Schott, director of LASS and the Digital Imaging and Remote Sensing Lab in the Center for Imaging Science, leads a team including project manager Michael Richardson, imaging scientist Anthony Vodacek, and colleagues from Cornell University and the University of California at Irvine.
RIT developing new center for 'information security'
Information technology has given us cellular phones, networked computers,
the Internet and online banking. It also has brought a growing list
of high-tech crimes such as hacking, virus attacks and identity theft.
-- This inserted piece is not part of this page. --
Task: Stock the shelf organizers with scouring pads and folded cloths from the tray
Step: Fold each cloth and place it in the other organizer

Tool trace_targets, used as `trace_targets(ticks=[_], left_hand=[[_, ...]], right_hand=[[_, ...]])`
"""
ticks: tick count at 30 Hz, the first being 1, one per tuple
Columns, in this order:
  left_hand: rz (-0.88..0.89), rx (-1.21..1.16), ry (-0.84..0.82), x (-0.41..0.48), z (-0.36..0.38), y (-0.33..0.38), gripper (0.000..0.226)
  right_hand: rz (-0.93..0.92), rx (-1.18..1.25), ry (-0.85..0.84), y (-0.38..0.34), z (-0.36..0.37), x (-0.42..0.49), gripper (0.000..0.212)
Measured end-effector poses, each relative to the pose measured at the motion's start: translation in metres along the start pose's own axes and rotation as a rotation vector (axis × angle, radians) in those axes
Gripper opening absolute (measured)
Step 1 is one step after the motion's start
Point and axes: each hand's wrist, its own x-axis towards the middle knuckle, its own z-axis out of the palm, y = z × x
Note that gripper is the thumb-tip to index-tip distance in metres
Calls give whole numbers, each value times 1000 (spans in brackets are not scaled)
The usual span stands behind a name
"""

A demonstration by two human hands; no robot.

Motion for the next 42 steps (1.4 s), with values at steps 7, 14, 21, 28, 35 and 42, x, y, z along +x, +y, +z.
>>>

In the wake of Sept. 11, security for our high-tech world's critical
information technology has taken on greater importance.
|
|
|
Sam
McQuade joined RIT in fall 2001 to help establish a center for
information security.
|
RIT is positioning itself to become one of the few places in the United
States that educates and trains crime specialists in the techniques
and management of information security. This emerging field encompasses
computer crime (crimes that target information on computers); computer-related
crime (where computers are incidental to crime, such as to keep records
of elicit activities); and cyber crime (in which combinations of computers
are used with other devices such as cell phones to execute a crime).
Sam McQuade, assistant professor of criminal justice, joined RIT in fall 2001 to help establish a university-wide center of information security, to be known as the Center for Security Technology Research and Education.
"This is a great opportunity for the College of Liberal Arts to work with and support other colleges because information security is multidisciplinary in nature; no one can lay claim to everything that needs to be taught," says McQuade, former study director for the Committee on Law and Justice of the National Research Council of the National Academies of Sciences, and former program manager for the National Institute of Justice of the U.S. Department of Justice.
For example, information technology is a key component of the criminal justice system and the commercial security industry. But imaging, sensing, biometrics, communication, transportation and surveillance technologies are also critical in these employment sectors, McQuade explains.
In addition to developing academic programs in information security, the Center for Security Technology Research and Education will partner with industry and government agencies to conduct research on using imaging and remote sensing for homeland security.